** TASK DETAILS **
Give the lines below again exactly, starting with the line that holds "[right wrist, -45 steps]" and going on through the line that holds "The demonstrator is".
Segment Open
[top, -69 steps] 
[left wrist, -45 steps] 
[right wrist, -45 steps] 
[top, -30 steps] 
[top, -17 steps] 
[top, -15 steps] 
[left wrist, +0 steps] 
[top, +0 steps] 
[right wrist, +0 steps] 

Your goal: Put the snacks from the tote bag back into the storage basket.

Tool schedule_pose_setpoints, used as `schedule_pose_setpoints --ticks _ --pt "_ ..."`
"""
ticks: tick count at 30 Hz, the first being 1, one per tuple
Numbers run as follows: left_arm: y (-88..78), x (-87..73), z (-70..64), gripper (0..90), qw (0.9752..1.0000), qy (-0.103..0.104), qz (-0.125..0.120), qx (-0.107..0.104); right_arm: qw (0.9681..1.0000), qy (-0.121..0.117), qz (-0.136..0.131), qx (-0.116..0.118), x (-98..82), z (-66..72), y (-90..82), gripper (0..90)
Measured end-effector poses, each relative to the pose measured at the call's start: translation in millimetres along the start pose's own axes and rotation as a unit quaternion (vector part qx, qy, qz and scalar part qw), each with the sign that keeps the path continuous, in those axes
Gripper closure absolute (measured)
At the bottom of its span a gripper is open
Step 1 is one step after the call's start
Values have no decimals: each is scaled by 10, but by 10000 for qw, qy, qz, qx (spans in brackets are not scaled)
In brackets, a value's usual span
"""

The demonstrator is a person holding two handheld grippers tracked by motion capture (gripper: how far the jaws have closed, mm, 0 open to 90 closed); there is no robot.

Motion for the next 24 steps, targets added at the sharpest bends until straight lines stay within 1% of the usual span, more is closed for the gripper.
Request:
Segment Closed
** OUTPUT FOR THIS TASK **
[right wrist, -45 steps] 
[top, -30 steps] 
[top, -17 steps] 
[top, -15 steps] 
[left wrist, +0 steps] 
[top, +0 steps] 
[right wrist, +0 steps] 

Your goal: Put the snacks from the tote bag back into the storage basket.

Tool schedule_pose_setpoints, used as `schedule_pose_setpoints --ticks _ --pt "_ ..."`
"""
ticks: tick count at 30 Hz, the first being 1, one per tuple
Numbers run as follows: left_arm: y (-88..78), x (-87..73), z (-70..64), gripper (0..90), qw (0.9752..1.0000), qy (-0.103..0.104), qz (-0.125..0.120), qx (-0.107..0.104); right_arm: qw (0.9681..1.0000), qy (-0.121..0.117), qz (-0.136..0.131), qx (-0.116..0.118), x (-98..82), z (-66..72), y (-90..82), gripper (0..90)
Measured end-effector poses, each relative to the pose measured at the call's start: translation in millimetres along the start pose's own axes and rotation as a unit quaternion (vector part qx, qy, qz and scalar part qw), each with the sign that keeps the path continuous, in those axes
Gripper closure absolute (measured)
At the bottom of its span a gripper is open
Step 1 is one step after the call's start
Values have no decimals: each is scaled by 10, but by 10000 for qw, qy, qz, qx (spans in brackets are not scaled)
In brackets, a value's usual span
"""

The demonstrator is a person holding two handheld grippers tracked by motion capture (gripper: how far the jaws have closed, mm, 0 open to 90 closed); there is no robot.

No further response is required.